There are some unusual birds, such as the black-capped vireo and the golden-cheeke warbler; but what makes the park so different are the tracks in the rocks in the bottom of the Paluxy River.
The tracks were discovered in 1908; and although there has been some question of their authenticity, they remain a tourist attraction. They sure looked real to me, and I would not like to meet whoever or whatever made them.

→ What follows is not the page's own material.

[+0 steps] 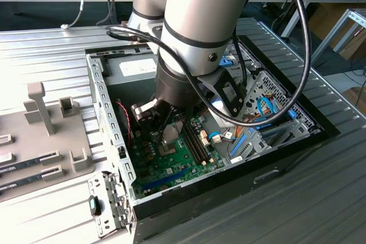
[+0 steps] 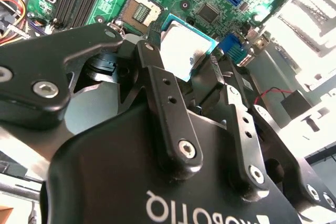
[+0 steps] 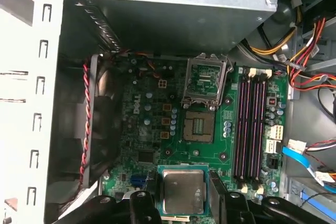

The more than 1,500-acre park is located a few miles from Glen Rose, a little city with a lot of attractions. In the summer from the front gate you might see northern bobwhite, killdeer, greater roadrunner, dickcissel and eastern meadowlark. The riparian habitat along the river will produce both blue and green herons, along with yellow-billed cuckoos, belted kingfishers and yellow-breasted chat. Winter birds include mallards, green-winged teals and gadwall ducks.
Winter birds also include the golden-crowned kinglet, hermit thrush, and spotted towhee, along with Vesper, Savannah, Leconte’s, fox, song, Lincoln’s, white-throated, white-crowned and Harris sparrows.
The highlight of the trip is the two specialty birds — the black-capped vireo and the golden-cheeked warbler. You can usually find the vireo in Longhorn Pasture, across the river from the dinosaur tracks. The warbler is seen in the spring on the Denio Creek Trail which is accessible from the Cedar Brake Trail.
If you want to see more than birds, make reservations to visit the Fossil Rim Wildlife Center where you drive through and see up close and personal such endangered species as white rhino, cheetah, and Grevy’s zebra.
There is also a birding trail, but I wouldn’t advise getting out of the car where the cheetahs are displayed.
We were so impressed with the park on our first visit, we took our grandchildren back and went through it again.
Jackie rolled down her window about half-way and got kissed by a giraffe. She said he was a better kisser than me. She told me the same thing about most of the boys in Farmington, Mo., High School right after we got married 68 years ago.